» Problem statement: A faithful copy is required: transcribe each line below exactly, minus the pictures.

» Given information:

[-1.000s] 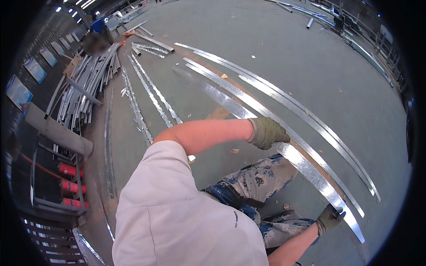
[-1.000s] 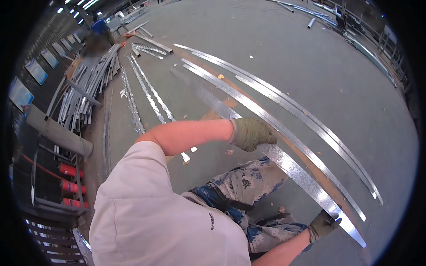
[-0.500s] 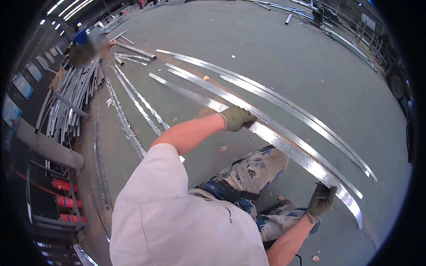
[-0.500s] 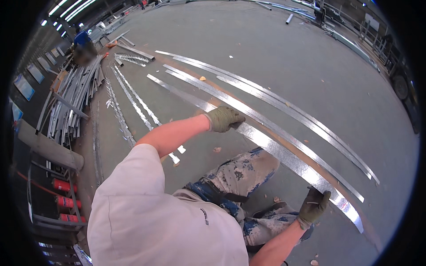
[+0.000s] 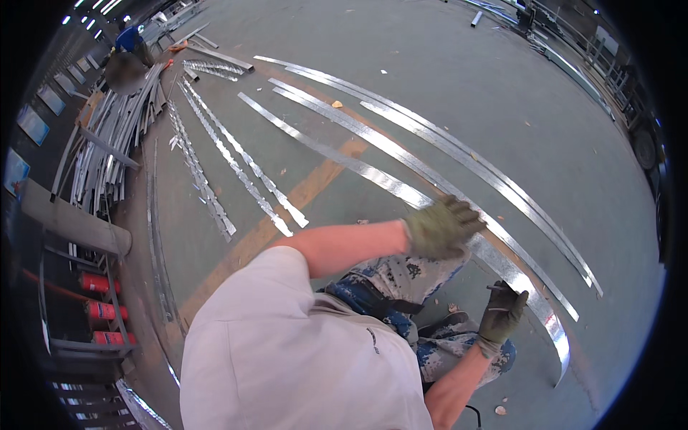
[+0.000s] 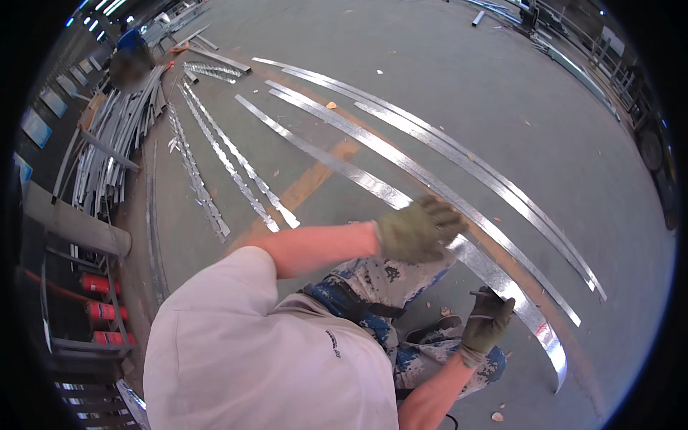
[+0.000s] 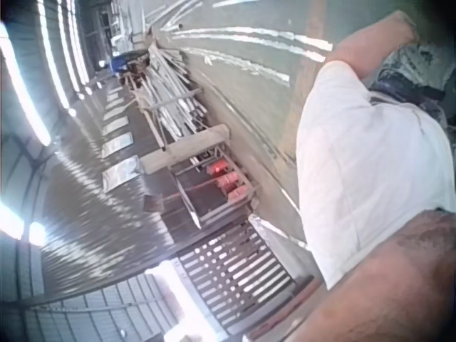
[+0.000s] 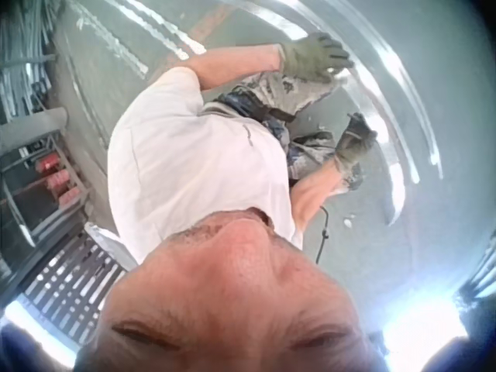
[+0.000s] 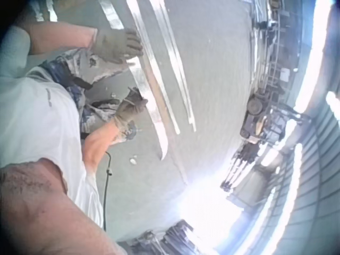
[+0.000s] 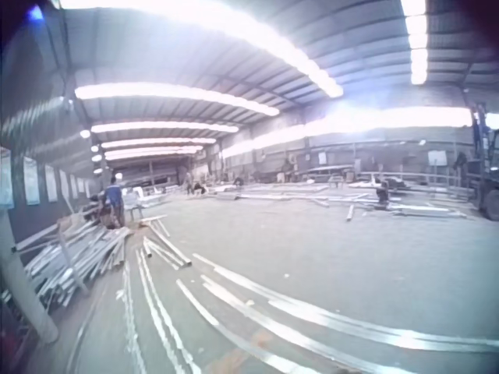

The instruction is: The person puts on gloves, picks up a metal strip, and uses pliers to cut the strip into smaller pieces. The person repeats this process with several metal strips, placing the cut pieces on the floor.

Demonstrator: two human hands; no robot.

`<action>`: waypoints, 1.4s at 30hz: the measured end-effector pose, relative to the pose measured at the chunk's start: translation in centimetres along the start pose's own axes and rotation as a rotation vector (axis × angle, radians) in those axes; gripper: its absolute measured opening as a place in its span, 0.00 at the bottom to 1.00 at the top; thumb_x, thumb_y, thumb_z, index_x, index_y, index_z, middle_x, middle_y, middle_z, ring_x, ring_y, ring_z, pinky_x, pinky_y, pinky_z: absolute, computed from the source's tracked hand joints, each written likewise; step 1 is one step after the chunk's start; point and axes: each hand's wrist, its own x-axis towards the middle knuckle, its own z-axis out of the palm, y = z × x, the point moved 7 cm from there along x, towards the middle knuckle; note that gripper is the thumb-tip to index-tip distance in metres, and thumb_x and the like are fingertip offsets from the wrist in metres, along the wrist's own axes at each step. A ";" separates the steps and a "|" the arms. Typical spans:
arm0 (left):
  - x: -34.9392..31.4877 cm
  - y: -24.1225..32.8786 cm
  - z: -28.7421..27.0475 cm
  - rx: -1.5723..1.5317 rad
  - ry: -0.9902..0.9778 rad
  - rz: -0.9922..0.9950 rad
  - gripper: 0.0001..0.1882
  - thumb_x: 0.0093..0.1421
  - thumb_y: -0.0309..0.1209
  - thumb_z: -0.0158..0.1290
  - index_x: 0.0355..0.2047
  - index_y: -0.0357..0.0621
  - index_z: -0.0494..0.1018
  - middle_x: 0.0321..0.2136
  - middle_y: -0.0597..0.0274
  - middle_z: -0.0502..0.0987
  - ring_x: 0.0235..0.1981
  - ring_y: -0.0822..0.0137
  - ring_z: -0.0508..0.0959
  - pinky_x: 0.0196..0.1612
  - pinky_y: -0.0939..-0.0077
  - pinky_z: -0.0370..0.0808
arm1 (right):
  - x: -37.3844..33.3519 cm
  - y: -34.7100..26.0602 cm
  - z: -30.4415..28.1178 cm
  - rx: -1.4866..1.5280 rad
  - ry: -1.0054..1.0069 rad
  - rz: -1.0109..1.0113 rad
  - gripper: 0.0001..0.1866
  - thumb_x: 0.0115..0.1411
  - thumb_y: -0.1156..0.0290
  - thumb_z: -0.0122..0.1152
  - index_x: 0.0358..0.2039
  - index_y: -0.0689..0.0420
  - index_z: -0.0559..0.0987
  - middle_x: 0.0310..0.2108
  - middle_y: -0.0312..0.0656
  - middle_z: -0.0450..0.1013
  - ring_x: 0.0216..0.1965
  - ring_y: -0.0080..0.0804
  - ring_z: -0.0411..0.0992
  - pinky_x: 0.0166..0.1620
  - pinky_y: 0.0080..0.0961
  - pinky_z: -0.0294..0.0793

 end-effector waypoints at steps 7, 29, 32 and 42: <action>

» Written response:
[-1.000s] 
[-1.000s] 
[-0.500s] 
[-0.500s] 
[+0.000s] 
[+0.000s] 
[+0.000s] 
[+0.000s] 
[+0.000s] 
[+0.000s] 

The instruction is: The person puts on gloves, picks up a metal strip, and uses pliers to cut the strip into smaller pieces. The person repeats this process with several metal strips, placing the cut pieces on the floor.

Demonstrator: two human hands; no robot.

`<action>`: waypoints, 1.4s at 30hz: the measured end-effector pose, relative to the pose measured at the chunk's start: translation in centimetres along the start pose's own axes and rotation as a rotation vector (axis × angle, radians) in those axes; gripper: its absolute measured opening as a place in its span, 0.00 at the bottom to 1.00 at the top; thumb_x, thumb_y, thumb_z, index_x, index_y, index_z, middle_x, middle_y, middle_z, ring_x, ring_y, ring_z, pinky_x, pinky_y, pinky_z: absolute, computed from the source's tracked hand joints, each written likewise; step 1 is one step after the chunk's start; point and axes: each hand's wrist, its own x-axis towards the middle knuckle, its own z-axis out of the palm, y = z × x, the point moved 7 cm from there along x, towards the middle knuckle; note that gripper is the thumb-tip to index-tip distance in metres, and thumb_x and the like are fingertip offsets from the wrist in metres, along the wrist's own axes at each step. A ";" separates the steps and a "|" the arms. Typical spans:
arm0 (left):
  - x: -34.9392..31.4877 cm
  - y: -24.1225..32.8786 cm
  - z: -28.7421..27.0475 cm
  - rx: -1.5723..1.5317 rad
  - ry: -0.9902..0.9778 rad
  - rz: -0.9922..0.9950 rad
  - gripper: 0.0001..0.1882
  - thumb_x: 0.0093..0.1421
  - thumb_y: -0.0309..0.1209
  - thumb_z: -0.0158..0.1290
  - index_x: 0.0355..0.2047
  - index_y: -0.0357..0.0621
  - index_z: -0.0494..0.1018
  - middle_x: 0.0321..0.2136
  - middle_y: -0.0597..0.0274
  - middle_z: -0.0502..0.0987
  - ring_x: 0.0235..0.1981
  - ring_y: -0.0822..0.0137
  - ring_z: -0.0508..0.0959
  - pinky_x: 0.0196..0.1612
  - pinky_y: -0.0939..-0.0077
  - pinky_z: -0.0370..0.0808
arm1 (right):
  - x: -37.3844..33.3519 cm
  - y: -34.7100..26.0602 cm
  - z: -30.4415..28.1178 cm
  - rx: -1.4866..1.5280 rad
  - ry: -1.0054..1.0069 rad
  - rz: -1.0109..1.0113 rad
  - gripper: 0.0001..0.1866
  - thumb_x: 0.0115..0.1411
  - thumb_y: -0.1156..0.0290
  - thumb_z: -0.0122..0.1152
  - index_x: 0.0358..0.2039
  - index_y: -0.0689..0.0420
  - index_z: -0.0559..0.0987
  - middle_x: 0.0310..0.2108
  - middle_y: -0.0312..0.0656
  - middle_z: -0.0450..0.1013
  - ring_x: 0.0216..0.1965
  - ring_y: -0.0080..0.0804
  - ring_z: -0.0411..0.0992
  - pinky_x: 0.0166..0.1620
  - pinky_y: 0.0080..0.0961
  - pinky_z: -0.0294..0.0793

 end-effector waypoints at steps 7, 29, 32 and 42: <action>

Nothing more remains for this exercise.